If you were of the lower orders of society you were expected to serve and be obsequious. No talking out of turn and no back chat. Employers could use sanction in the law against you if you were insubordinate or substandard in your performance. It is true that you couldn’t be sold – but you could lose your position and wind up shipped to a colony or sent to a workhouse. Most people grovelled. They had to: it was that or starve or be subjected to horrible things. It was only with the birth of freedom in the late 18th century in the United States and France that people started to get off their knees, look the upper classes in the eyes and start talking back.

And that is another key thing to remember: things started to change after the United States became a nation (and, later, France had her Revolution). That’s the dividing line: that is when the worth of people as individuals really came to the fore. Prior to that time, even the Church was only really concerned with your soul, not your social condition. The Church would insist that all people be treated humanely but the Church wasn’t about you being free like a modern American is free. The point here is that it was only after common people learned that they didn’t have to grovel to upper class people that they started to see slaves, who were still required to grovel, were being treated unjustly. And that is where racism stepped in.

As humanity advanced in its concept of freedom and human dignity in the last 18th and early 19th centuries, it became ever more untenable to hold slaves. It was viewed a hidebound and corrupt: and it was also being shown that free labor was simply better than slave labor. But those who held slaves and who felt their livelihood and social position were dependent upon holding slaves didn’t want to change. And that’s when you started seeing people cook up the idea that Africans were inferior to whites and only suitable to be slaves.

To be sure, strands of what we call today racism started to appear earlier – but mostly in relation to the sexes. European women didn’t want to compete with African women for the most-prized males and so made it socially unacceptable for a white man to marry a black woman. It still happened, of course; but over time it ceased entirely to happen in the upper classes. Sexual relations went on, but marriage didn’t (a similar pattern happened in British India – in the 18th century British men would often marry Indian women…but as British women started to arrive in India in the 19th century, that practice became socially unacceptable; once again, competition for mates was the guiding force here). The real racism – the blacks are inherently inferior sort of vicious racism – that only started to appear in response to the growing clamor against slavery, as such. It was a rationalization made by people who simply didn’t want to lose what they had. After a time, a whole bizarre mythology of racism was created to buttress the argument of retaining slaves and it started to seep into the general population with even many of those opposed to slavery conceding that black people were inferior.

So, we aren’t dealing with a 400 year old legacy of racism nor are white Americans inherently racist and racistly racisting their way through life trying to keep the black man down. What we’re really dealing with is about 200 years old and the crucial aspect of it – the main American failure on the subject – happened post-Civil War when we failed to craft a just settlement for the freed slaves. We weren’t stained from the beginning with it: when we were founded in 1776, hardly anyone was yet on board with the idea that slavery was inherently wrong and no one was writing books trying to claim that black people are inherently inferior.

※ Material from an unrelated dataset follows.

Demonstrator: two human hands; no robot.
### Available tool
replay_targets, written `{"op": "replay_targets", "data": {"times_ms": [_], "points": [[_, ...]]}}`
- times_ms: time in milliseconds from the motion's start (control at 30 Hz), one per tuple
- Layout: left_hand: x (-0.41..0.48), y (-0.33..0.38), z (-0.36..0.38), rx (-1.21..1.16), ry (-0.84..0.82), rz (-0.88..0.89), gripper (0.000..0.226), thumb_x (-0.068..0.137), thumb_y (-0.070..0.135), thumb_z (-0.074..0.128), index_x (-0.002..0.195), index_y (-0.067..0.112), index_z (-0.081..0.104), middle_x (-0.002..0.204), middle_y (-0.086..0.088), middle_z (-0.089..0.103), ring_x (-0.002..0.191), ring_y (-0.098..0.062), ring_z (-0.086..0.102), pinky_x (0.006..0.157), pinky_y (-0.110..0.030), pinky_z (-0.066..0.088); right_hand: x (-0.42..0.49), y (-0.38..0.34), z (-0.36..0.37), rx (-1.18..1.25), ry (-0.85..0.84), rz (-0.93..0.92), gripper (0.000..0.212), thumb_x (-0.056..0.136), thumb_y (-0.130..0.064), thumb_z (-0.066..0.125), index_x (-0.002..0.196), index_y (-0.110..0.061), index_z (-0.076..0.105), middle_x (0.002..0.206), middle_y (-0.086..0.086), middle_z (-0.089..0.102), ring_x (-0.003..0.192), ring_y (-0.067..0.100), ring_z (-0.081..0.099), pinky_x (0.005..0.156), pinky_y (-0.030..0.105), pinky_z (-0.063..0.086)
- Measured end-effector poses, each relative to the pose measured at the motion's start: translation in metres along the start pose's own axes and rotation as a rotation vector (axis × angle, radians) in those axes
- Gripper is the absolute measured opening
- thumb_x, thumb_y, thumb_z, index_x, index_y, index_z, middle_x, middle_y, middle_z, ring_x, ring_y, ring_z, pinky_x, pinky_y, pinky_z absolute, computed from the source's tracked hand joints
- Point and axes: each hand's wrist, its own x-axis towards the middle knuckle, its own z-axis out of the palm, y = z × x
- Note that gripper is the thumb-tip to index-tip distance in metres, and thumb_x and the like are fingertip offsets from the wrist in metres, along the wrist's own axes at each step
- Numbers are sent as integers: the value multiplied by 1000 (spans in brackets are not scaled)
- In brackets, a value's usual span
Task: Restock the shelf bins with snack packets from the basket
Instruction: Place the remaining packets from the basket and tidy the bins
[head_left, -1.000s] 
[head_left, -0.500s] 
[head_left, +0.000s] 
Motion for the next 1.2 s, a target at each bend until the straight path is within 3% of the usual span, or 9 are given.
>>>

It was that post-Civil War failure which is really at the root of the problem: because we failed to secure the basic civil rights of black Americans, we laid up the legacy of woe that we are actually dealing with. Had we done it right back then, then by now most problems would be ameliorated. Because Jim Crow endured in law until the 1960’s, we’re still rather fresh into this problem. Immense strides have been made – we did, after all, elect a black man President, something that would have been inconceivable 80 years ago; and that is very fast change for a social organism. But, the bottom line is that there’s still a long way to go until a time comes when it doesn’t matter. That is, when what a person’s skin color isn’t even thought of when dealing with a person. We’re much further towards that then anyone had a right to expect 50 years ago, but still a long way away.

And that brings us to one of our crucial problems of today – just as, once upon a time, the slave owners twisted themselves into knots trying to justify holding slaves, so we today have people twisting themselves into knots trying to justify retaining a level of anger about, and contempt for, the United States of America, as such. For a lot of people, there is no upside to black and white people living peacefully together. In fact, there’s a lot of downside: hosts of people make their living off of continued racial animosity. What on Earth would Al Sharpton do for a living without it? How would Democrats keep 90% of the African-American vote? How would scores of critical race theory professors and hangers-on justify their fat salaries?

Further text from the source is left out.